Mill in Stiens, Netherlands

De Kleine Molen (The Little Mill) is a smock mill in Stiens, Friesland, Netherlands which was built in 1913 and moved in 1988. The mill is the smallest of its type in the Netherlands. In working order, it is listed as a Rijksmonument.

==History==
De Kleine Molen was originally built in 1913, it is also known as Binnema's Molen. It was restored in 1968. It was sold to Stichting De Fryske Mole on 1 March 1987, the 40th mill bought by that organisation. The mill was moved 60 m in 1988 by millwright Tacoma of Stiens. The smallest mill of its type in the Netherlands, it is listed as a Rijksmonument, No. 24546.

==Description==

De Kleine Molen is what the Dutch describe as a Grondzeiler. It is a single storey smock mill on a low base. There is no stage, the sails reaching almost to ground level. The mill is winded by tailpole and winch. The smock and cap are thatched. The sails are Common sails They have a span of 9.00 m.

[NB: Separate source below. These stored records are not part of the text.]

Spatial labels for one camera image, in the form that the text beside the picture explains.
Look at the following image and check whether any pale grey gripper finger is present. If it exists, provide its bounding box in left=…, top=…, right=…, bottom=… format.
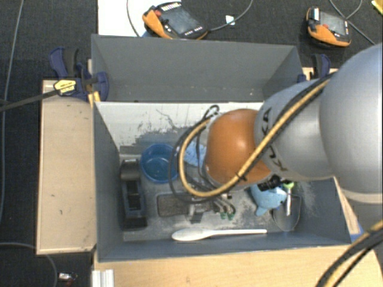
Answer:
left=188, top=204, right=206, bottom=224

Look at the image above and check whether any white plastic spoon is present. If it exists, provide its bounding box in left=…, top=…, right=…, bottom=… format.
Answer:
left=171, top=228, right=268, bottom=242

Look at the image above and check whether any dark grey flat sponge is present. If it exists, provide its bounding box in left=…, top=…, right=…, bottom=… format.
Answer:
left=156, top=193, right=192, bottom=218

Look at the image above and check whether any light blue toy animal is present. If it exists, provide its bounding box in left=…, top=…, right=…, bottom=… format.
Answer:
left=250, top=184, right=288, bottom=217

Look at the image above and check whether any light blue cloth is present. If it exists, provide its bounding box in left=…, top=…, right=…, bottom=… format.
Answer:
left=183, top=141, right=208, bottom=169

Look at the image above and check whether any blue bowl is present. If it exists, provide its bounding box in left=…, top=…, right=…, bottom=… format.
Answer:
left=139, top=143, right=180, bottom=185

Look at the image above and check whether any black tape dispenser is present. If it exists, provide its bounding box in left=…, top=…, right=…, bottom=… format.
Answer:
left=119, top=158, right=148, bottom=231

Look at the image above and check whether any pale wood board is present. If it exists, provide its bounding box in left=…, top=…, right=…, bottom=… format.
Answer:
left=35, top=79, right=98, bottom=255

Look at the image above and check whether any grey metal bin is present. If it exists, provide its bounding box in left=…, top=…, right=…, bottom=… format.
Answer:
left=90, top=33, right=361, bottom=263

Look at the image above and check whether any black cylinder on white bracket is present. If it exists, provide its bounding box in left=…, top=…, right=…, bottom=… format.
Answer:
left=256, top=175, right=284, bottom=192

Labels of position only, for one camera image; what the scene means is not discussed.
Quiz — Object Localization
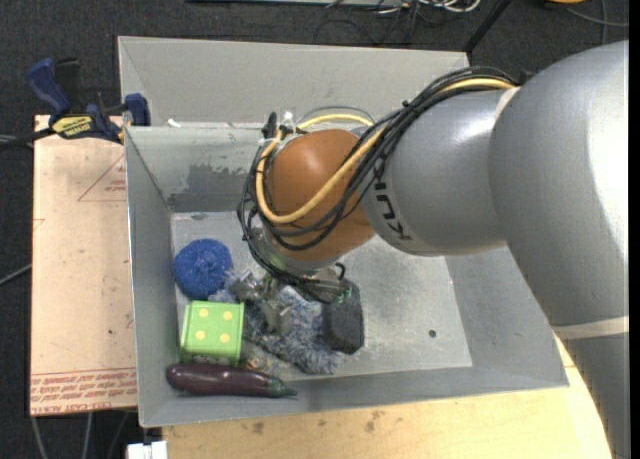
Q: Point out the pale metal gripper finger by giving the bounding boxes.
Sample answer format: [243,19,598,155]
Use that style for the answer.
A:
[261,299,291,335]
[229,270,265,301]

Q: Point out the blue-grey fluffy cloth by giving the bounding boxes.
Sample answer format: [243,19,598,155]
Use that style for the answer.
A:
[209,270,352,376]

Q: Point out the blue round scrub sponge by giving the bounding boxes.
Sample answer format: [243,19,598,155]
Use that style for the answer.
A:
[172,238,234,301]

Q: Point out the brown cardboard board red print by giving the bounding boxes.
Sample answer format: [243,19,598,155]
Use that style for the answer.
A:
[29,114,139,418]

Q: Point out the purple toy eggplant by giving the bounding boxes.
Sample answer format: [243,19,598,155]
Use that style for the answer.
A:
[165,362,299,400]

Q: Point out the green box with yellow dots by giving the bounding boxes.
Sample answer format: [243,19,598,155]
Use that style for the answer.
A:
[178,299,247,368]

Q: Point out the dark grey block sponge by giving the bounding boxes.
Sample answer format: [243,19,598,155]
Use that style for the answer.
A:
[321,280,366,356]

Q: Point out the grey metal bin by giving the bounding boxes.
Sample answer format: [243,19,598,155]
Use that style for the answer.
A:
[117,35,570,429]

The sails are carried on a cast iron windshaft, which was cast by the Gietijzerij Hardinxveld-Giessendam in 1986. The windshaft carries the brake wheel which has 27 cogs. This drives the wallower (15 cogs) at the top of the upright shaft. At the bottom of the upright shaft a crown wheel with 25 cogs drives a shaft via a pinion with 15 cogs. At the other end of this shaft a wallower with 40 teeth drives a centrifugal pump via a gearwheel with 20 teeth. The pump can also be driven by electricity.

==Public access==
De Kleine Molen is open to the public by appointment.